Cognitive linguistics:
In linguistics and cognitive science, cognitive linguistics (CL) refers to the school of linguistics that views language as based in evolutionarily-developed and speciated faculties, and seeks explanations that advance or fit well into the current understandings of the human mind.
The guiding principle behind this area of linguistics is that language creation, learning, and usage are explained by reference to human cognition in general —the basic underlying mental processes that apply not only to language, but to all other areas of human intelligence.
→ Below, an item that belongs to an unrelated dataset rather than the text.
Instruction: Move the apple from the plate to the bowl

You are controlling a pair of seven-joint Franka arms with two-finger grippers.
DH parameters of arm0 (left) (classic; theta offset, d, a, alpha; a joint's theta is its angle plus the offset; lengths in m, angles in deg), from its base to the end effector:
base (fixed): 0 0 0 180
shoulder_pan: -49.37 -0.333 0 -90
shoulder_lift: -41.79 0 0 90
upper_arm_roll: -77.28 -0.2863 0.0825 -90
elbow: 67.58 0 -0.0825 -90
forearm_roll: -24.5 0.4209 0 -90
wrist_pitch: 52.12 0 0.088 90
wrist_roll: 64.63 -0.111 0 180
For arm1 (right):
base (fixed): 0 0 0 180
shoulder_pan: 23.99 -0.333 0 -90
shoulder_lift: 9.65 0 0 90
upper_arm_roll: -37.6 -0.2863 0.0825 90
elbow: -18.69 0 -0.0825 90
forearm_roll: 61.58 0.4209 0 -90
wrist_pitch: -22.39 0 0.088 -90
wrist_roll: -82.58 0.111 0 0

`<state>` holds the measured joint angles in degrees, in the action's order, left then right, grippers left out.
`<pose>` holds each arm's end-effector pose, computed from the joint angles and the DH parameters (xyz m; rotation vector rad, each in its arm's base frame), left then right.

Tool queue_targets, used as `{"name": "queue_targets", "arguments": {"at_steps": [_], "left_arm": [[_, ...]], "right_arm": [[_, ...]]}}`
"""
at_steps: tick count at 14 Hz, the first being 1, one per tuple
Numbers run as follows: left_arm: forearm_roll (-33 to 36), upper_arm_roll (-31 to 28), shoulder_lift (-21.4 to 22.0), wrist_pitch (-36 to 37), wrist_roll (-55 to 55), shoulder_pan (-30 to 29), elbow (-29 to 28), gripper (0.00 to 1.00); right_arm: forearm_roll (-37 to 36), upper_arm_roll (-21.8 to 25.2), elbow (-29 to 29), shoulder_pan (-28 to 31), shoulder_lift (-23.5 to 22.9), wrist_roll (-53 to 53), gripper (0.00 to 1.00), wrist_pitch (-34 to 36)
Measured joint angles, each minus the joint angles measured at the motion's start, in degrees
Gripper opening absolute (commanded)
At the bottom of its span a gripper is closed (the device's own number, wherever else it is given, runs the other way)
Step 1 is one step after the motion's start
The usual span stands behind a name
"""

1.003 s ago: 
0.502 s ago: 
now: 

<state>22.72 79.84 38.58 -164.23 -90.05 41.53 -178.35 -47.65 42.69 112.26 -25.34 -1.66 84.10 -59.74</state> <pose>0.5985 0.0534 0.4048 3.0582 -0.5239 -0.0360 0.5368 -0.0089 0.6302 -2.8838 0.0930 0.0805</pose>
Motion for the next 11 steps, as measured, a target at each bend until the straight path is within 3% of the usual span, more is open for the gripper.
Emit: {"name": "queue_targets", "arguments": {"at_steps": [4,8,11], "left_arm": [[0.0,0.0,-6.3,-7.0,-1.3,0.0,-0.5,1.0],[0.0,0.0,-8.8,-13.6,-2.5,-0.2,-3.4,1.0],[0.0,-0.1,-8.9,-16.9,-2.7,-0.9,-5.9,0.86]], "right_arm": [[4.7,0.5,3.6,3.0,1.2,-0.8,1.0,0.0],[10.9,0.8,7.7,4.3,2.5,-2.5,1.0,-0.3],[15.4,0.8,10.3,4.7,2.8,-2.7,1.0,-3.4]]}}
Cognitive linguistics argues that language is both embodied and situated in a specific bioregion. This can be considered a more developed form of the Sapir-Whorf hypothesis, in that not only are language and cognition mutually influential, but also embodied experience and environmental factors of the bioregion.
Descriptive linguistics:
Descriptive linguistics is the work of analyzing and describing how language is spoken (or how it was spoken in the past) by a group of people in a speech community.
The priorities of descriptive linguistics are essentially incongruous with those of prescriptive grammar, which is concerned not with describing how a language is actually spoken, but rather with pronouncing, in the form of normative statements or rules, how language users ought to properly speak or write a language. Accurate description of real speech is a difficult problem, and linguists have often been reduced to grossly inaccurate approximations. Almost all linguistic theory has its origin in practical problems of descriptive linguistics. Phonology (and its theoretical developments, such as the phoneme) deals with how native speakers pronounce their languages. Syntax has developed to describe what happens when phonetics has reduced spoken language to a normalized control level. Lexicography collects "words" and their derivations and transformations: it has not given rise to much generalized theory.
An extreme "mentalist" viewpoint denies that the linguistic description of a language can be done by anyone but a competent speaker. Such a speaker has internalized something called "linguistic competence", which gives them the ability to extrapolate correctly from their experience new but correct expressions, and to reject unacceptable expressions.
There are tens of thousands of linguistic descriptions of thousands of languages that were prepared by people without adequate linguistic training. With a few honorable exceptions, all linguistic descriptions done before ca. 1900 are amateur productions.
A linguistic description is considered descriptively adequate if it achieves one or more of the following goals of descriptive linguistics:
1. A description of the phonology of the language in question.
2. A description of the morphology of words belonging to that language.
3. A description of the syntax of well-formed sentences of that language.
4. A description of lexical derivations.
5. A documentation of the vocabulary, including at least one thousand entries.
6. A reproduction of a few genuine texts.
There are some bonus topics that might also be included, like an analysis of discourse and historical reconstructions.
Currently the most controversial topics are usually morphology and syntax. English has a very meager morphology and an over-emphasized syntax, but in the study of other languages, morphology has revived as an active field of study.
The purpose of linguistic theory, so far as a practical linguist is concerned, is to make descriptions of morphology and syntax comprehensible. It is easy to see that the same data can often be described in different ways. For a while there was an active desire to find some measure which would allow some one description to be called the best. Today that goal seems to have been given up as chimerical.